Autoscale servers: Autoscaling, combined with CloudWatch, allows the application infrastructure to dynamically increase in number. A small tip to avoid session stickiness at the load balancer is to configure servers to maintain sessions in AWS DynamoDB. This allows every request to be served by any server with the session state readily available.
2. Disaster Recovery
Disaster can strike any system, irrespective of the size and scale of the company. Hence, there is the need to plan. The decision point really is on two counts (a) RTO – recovery time objective, and (b) RPO – recovery point objective. The time objective defines how much time before normal operations are restored. The point objective is really up to what point the system is restored.

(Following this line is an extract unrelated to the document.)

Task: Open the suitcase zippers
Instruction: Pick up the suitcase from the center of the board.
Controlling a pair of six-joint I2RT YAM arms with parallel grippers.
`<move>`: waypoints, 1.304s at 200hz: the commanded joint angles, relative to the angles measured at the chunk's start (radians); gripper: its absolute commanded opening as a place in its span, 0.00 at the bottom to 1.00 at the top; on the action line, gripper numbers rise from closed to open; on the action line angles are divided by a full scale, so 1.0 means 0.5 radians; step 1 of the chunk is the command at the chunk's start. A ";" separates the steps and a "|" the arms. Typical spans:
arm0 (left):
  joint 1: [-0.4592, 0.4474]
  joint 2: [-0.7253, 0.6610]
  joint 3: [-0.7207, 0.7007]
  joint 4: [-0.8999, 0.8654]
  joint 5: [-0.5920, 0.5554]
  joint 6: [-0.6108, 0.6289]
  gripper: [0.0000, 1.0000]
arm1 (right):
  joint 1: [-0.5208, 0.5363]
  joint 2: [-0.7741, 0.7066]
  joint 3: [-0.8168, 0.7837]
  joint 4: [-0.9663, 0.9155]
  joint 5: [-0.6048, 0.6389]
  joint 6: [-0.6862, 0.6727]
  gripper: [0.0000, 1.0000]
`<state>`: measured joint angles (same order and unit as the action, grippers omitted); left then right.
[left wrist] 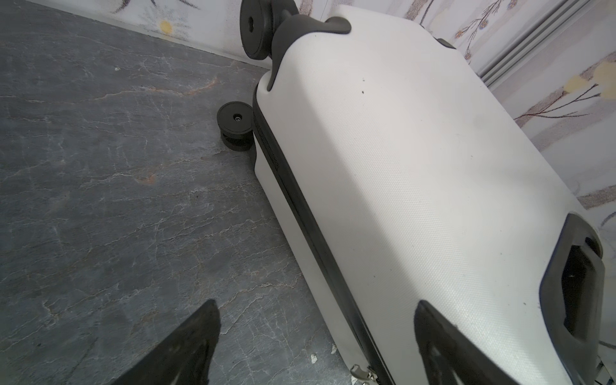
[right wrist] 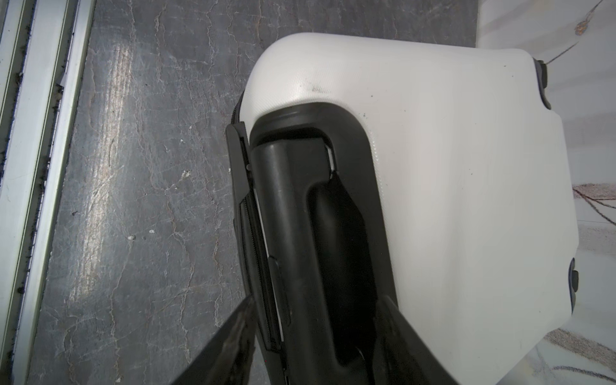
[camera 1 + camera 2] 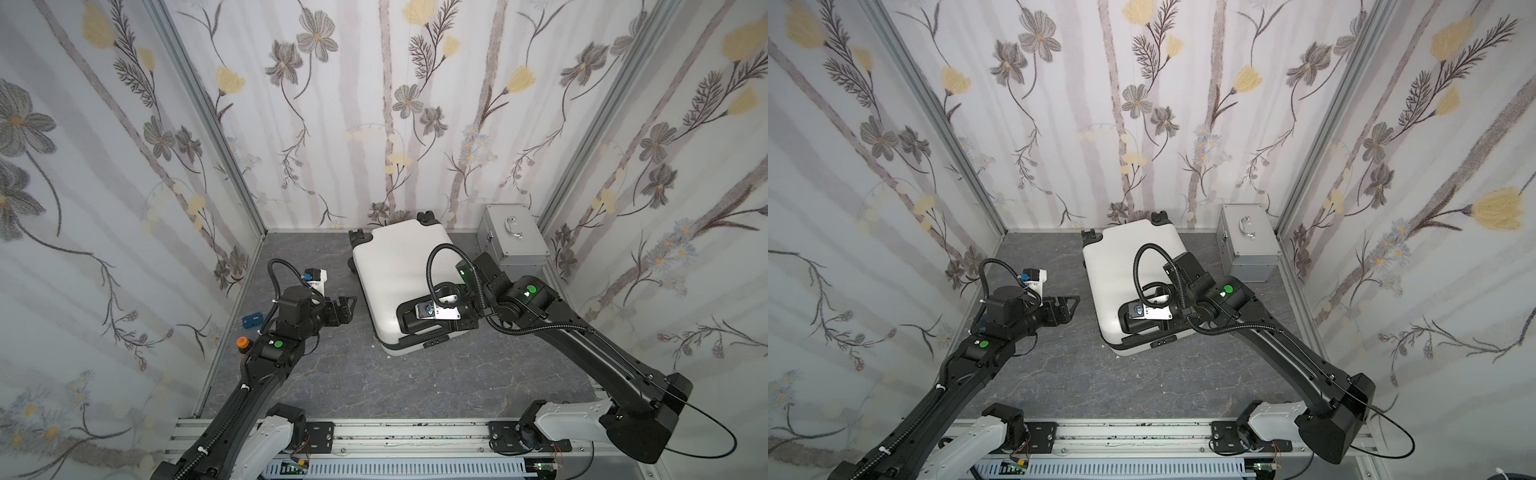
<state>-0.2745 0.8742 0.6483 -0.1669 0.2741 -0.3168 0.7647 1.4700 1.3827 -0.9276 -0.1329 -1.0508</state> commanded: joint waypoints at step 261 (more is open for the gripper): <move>-0.077 -0.250 -0.019 -0.048 0.599 0.644 0.76 | -0.208 0.363 0.563 -0.200 -0.663 -0.328 0.00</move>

There are spectrum of options to disaster recovery with cost increasing from left to right. At the same time RTO and RPO also get better from left to right.
In my view at bare minimum, the startup must maintain a backup database in a different data center. With AWS RDS Multi-AZ (availability zone) options, AWS automatically replicates data to a standby instance in a different availability zone. In the event of failure, automatic failover to a standby database happens.

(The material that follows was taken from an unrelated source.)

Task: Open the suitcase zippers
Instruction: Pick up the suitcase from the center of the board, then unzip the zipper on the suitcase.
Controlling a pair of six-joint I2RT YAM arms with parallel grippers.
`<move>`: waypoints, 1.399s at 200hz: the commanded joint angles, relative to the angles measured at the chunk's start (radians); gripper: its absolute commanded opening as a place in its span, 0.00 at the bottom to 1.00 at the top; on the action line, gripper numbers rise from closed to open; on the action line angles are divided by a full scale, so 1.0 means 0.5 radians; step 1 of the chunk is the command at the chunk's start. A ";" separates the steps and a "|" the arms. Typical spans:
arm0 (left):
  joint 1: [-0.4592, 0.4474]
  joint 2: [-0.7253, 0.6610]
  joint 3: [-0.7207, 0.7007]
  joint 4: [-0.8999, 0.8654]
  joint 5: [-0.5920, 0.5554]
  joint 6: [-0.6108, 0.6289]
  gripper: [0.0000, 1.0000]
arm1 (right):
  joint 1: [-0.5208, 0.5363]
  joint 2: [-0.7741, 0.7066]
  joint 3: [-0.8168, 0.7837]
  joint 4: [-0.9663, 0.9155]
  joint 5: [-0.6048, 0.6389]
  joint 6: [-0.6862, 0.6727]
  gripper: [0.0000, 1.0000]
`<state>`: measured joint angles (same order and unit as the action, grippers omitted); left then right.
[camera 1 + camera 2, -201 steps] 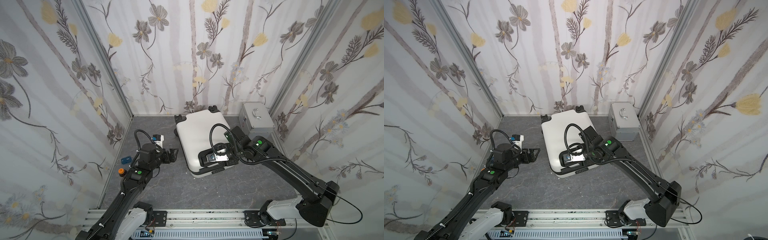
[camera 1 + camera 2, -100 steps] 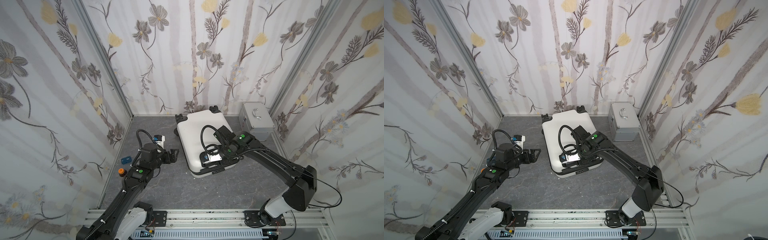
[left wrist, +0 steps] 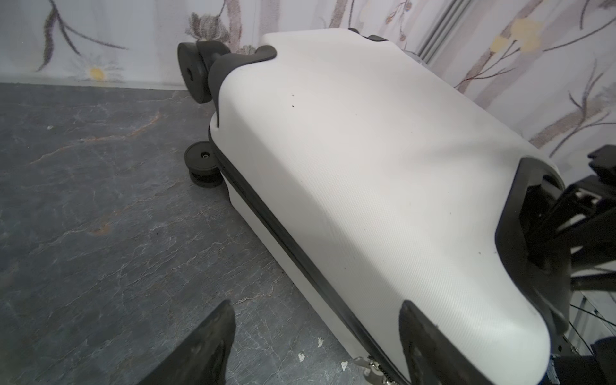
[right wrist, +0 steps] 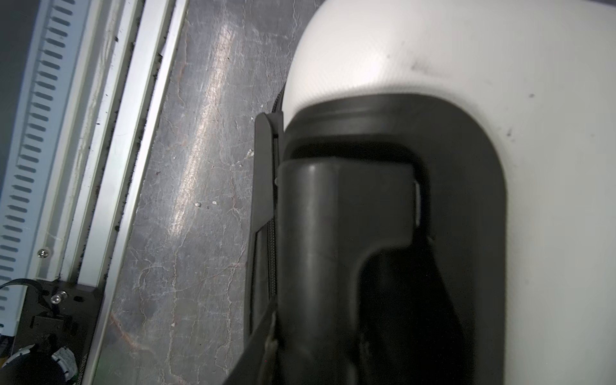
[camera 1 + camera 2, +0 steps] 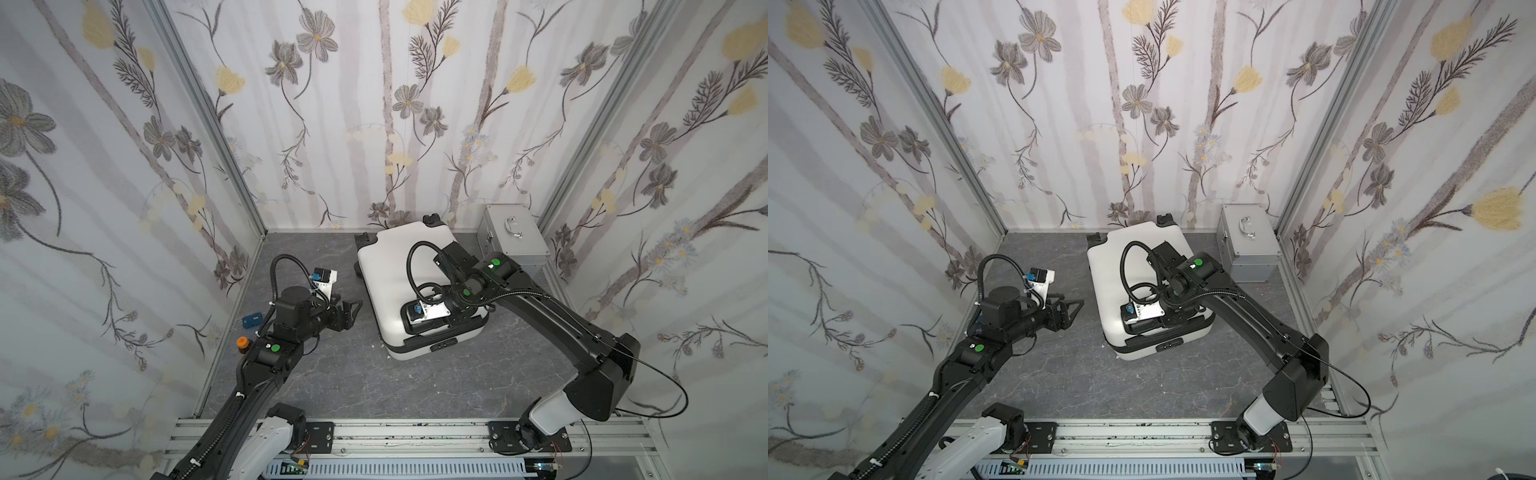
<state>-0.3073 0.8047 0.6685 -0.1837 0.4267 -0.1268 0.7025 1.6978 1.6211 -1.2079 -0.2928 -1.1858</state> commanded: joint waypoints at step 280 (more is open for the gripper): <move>-0.603 0.228 -0.778 1.410 0.035 0.717 0.30 | -0.210 -0.055 0.203 0.316 -0.645 -0.172 0.00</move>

3. User Management (Sign-In, Sign-up, Activate)
All mobile apps have the basic need to do user sign-up and sign-in. AWS Cognito is a tailor-made solution for such requirements. This piece can save a lot of boilerplate functionality. Cognito allows login via user pools created through apps — or if you want to do social logins via Google or Facebook. Or even more if you want to integrate corporate users via SAML. User confirmations can be configured over links sent via emails or even SMS messages sent to phones. User authentication is done very securely using the SRP (Secure Remote Password) protocol.
4. Send Notifications
AWS SNS allows you to reliably send messages to a large number of subscribers. You can send push notifications to Android, iOS etc.
5. High Performance and Throughput Data Access Layer
RDS (relational database service): AWS RDS is a managed relational database service. You don’t need specialized DBA skills in your startup to run and manage your database. You can easily scale your database compute power by changing the instance type and also create read replicas to scale reads in a matter of few clicks.
Elasticache (Redis): AWS allows the quick setup of caching for your app. The Redis cache is easily scalable with up to 16 shards. Each shard in itself is highly available through a master-slave setup. The cache can be kept in front of the database, and a caching strategy for SQL queries can be chosen. This could be storage of CachedRowSets or serialized objects that are directly usable in the app. SQL queries can be used as keys to get the value.
Load distribution: AWS load balancers are easily configurable and can reliably send traffic to healthy app servers. The load balancer itself scales to meet the demand of application traffic. Also, it integrates with autoscaling to ensure that more app server instances come up without manual intervention
6. Secure Access to Environment
AWS IAM provides secure access to all this environment set up. The free culture of young start-ups needs that kind of control when production access procedures have not yet matured.
7. Archival Strategy
AWS provides Glacier for retaining content for the long-term. You can create lifecycle events on content, which would eventually move to Glacier in, for example, 6 months. The cost of storing stuff in Glacier is pretty low.
In addition to all this, AWS allows you to manage multiple environments based on this blueprint architecture. You can codify this architecture in Cloud Formation templates. These templates could then be used to stand up multiple environments of development, user acceptance testing etc.
There are many more services that AWS offers. My endeavor was to show you a practical AWS architecture that any mobile startup on a LAMP stack could easily migrate to.